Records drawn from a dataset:
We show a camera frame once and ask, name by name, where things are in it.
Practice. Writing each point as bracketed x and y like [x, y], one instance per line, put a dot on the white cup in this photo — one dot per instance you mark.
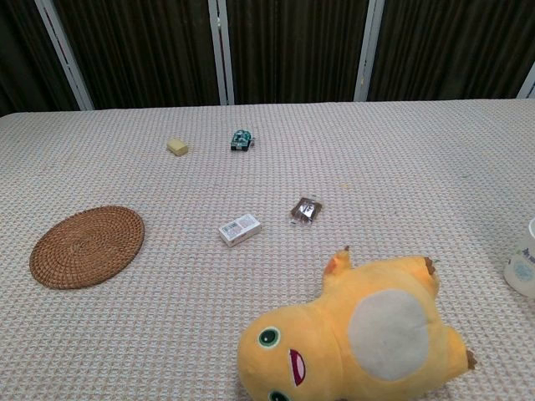
[522, 271]

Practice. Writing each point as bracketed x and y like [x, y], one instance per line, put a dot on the beige woven tablecloth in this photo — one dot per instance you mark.
[251, 188]

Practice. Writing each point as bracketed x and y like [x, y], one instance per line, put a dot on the round woven rattan coaster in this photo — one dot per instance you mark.
[83, 250]

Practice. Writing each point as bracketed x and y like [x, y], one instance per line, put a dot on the brown snack packet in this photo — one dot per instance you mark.
[305, 211]

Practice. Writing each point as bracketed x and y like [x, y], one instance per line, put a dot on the small white printed box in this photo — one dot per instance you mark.
[240, 229]

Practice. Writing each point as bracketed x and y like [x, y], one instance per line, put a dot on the small green toy car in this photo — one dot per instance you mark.
[240, 140]

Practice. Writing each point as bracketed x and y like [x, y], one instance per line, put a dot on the small yellow block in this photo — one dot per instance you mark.
[177, 147]

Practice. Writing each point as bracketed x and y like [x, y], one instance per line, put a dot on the yellow plush duck toy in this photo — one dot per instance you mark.
[326, 326]

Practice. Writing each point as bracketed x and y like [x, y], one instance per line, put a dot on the dark ribbed screen panel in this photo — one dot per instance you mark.
[142, 50]
[451, 46]
[292, 50]
[21, 62]

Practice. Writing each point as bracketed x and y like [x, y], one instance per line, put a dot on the white screen frame post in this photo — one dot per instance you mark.
[528, 85]
[221, 54]
[368, 50]
[62, 54]

THE PROBLEM:
Without the pictures, copy out all the records above exactly.

TASK RESPONSE:
We show a camera frame once and ask, name by name, where things are in it.
Practice. Writing each point as bracketed x and y like [x, y], one instance per line, put a dot on the white cup in this photo — one dot per instance you mark.
[522, 271]

Practice. Writing each point as bracketed x and y like [x, y], one instance per line, put a dot on the beige woven tablecloth in this photo — one dot per instance you mark.
[251, 188]

Practice. Writing each point as bracketed x and y like [x, y], one instance per line, put a dot on the round woven rattan coaster in this photo — one dot per instance you mark.
[83, 250]

Practice. Writing each point as bracketed x and y like [x, y], one instance per line, put a dot on the brown snack packet in this photo — one dot per instance you mark.
[305, 211]

Practice. Writing each point as bracketed x and y like [x, y], one instance per line, put a dot on the small white printed box in this photo — one dot per instance you mark.
[240, 229]

Practice. Writing each point as bracketed x and y like [x, y], one instance per line, put a dot on the small green toy car in this photo — one dot per instance you mark.
[240, 140]

Practice. Writing each point as bracketed x and y like [x, y], one instance per line, put a dot on the small yellow block in this photo — one dot per instance you mark.
[177, 147]

Practice. Writing each point as bracketed x and y like [x, y], one instance per line, put a dot on the yellow plush duck toy in this photo — one dot per instance you mark.
[326, 326]

Practice. Writing each point as bracketed x and y like [x, y], one instance per line, put a dot on the dark ribbed screen panel in this photo — one dot per instance you mark.
[142, 50]
[451, 46]
[292, 50]
[21, 62]

Practice. Writing each point as bracketed x and y like [x, y], one instance per line, put a dot on the white screen frame post in this photo — one dot per instance you mark.
[528, 85]
[221, 54]
[368, 50]
[62, 54]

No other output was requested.